Mr Yeo praises Dr Reid's commitment to the importance of local autonomy and local decision-making.

Meanwhile, Harold Mangar, a member of Suffolk Police Authority, said last night: “It has been agreed that a letter, similar to a previous one sent to Charles Clarke, should be sent to John Reid and the new minister of his department setting out our objections to the merger and asking them to have another look at it.

“We are keeping to the position we have always adopted - that we don't wish to merge with other forces. We're sending this letter off because we think it's the right thing to do.”

A Home Office spokesman said that as the new ministerial team would be briefed by civil servants in the coming days on all major departmental issues and policies, and this would include police force restructuring.

“However, on day one of Dr Reid's new job, he has given priority to the release of overseas prisoners and he has been in Portsmouth visiting the nerve centre responsible for tracing them.”
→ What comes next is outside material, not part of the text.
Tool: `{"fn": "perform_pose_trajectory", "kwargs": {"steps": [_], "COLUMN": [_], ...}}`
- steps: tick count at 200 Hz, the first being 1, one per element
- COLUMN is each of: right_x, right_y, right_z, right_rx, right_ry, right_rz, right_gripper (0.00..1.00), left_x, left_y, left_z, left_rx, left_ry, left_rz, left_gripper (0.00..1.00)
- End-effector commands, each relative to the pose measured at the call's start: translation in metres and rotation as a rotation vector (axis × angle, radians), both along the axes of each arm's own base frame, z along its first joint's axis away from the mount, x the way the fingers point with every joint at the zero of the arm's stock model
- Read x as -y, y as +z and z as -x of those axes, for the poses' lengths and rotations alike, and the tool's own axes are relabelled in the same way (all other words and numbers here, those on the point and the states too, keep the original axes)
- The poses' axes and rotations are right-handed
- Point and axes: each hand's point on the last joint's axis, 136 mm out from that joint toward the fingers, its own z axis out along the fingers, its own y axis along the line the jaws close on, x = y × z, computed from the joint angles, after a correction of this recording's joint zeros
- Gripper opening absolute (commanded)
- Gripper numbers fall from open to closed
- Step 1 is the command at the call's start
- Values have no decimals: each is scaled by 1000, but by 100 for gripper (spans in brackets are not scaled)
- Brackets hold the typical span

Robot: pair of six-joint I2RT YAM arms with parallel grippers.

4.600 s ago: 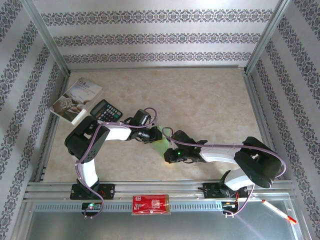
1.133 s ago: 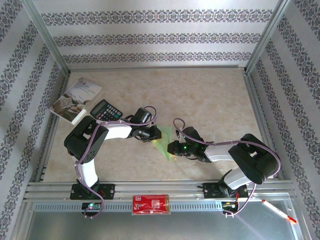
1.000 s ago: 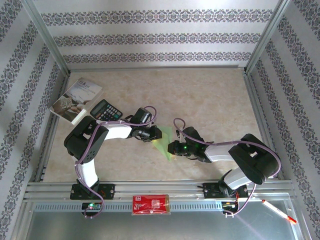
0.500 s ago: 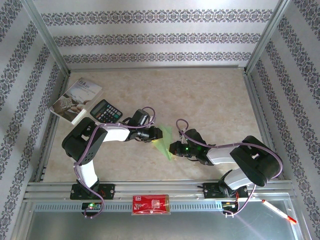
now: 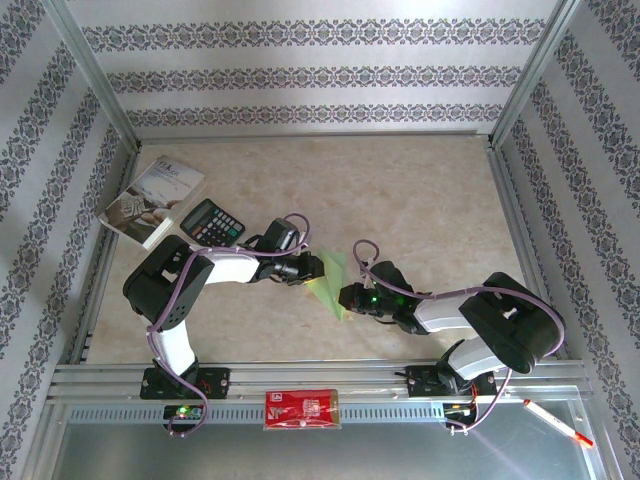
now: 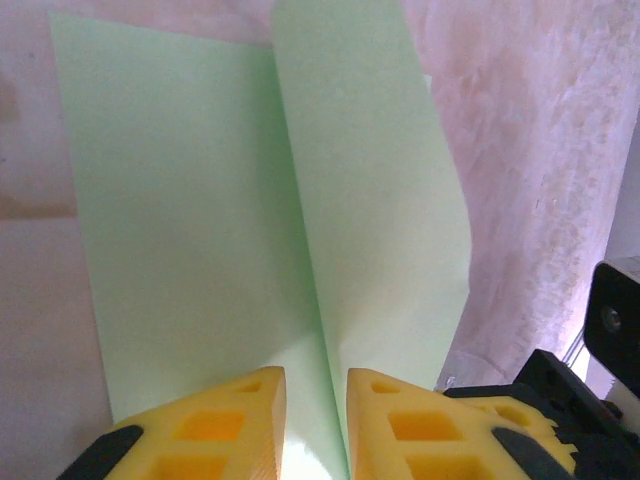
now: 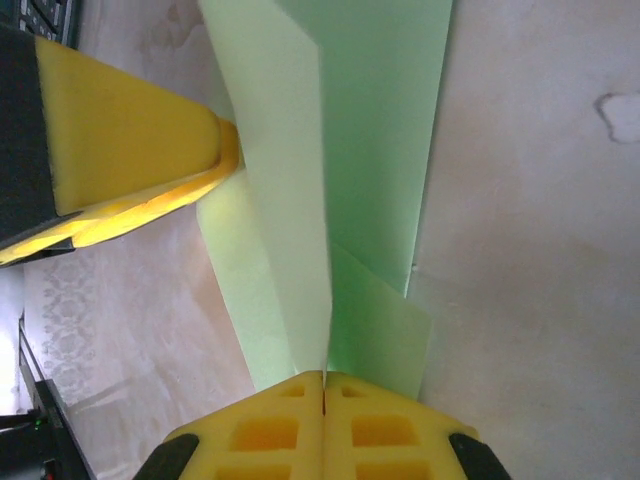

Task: Fold a paper plane with a square sheet of paper (pick it up from the middle)
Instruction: Fourth fold the wing at the center of the table.

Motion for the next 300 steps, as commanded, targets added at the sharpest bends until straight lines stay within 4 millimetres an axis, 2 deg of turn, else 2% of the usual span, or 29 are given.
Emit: {"fn": "perform_pose_trajectory", "kwargs": {"steps": [1,48,91,159,181,185,245,274,300], "right_x": [13,13,3,-8,-8,-13,-18,-16,-15], "right_y": [-18,-25,-16,6,3,12,19,19,15], "right_z": [7,11,8,-9,-10,-18,-38,-47,-51], "right_rx": [-30,-40,-33,2,-6,14,34,38,31], "right_ry": [-36,-18,41,54,57,57,64,61,53], "right_rz": [67,74,37,-18,-11,-24,-22,-9,-1], "right_gripper": [2,1,8,20,23,23,29,27,15], "left_x": [15,18,15,9,9,9,9,9,9], "left_y": [23,25,18,2,0,0,0,0,3], "left_z": [-8,-11,-15,-6,-6,-5,-4,-4,-4], "left_rx": [48,55,59,27,24,24,22,22,25], "left_ry": [-16,-15,-13,-22,-24,-25,-32,-33,-33], "left_rz": [69,81,64,41,39,39,34,34,35], "left_gripper": [21,19,14,14,14,14,14,14,14]}}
The merger of independent county constabularies in England and Wales into larger regional units was promoted by Mr Clarke to make ensure more efficient policing able to deal with cross-boundary and organised crime and make them fit for purpose 21st Century policing.

Only Hampshire, Kent and Greater Manchester have been allowed to remain as strategic, stand alone single county forces. The rest will be amalgamated and the other three county constabularies in the East of England - Essex, Hertfordshire and Bedfordshire - will form one unit as yet to be named.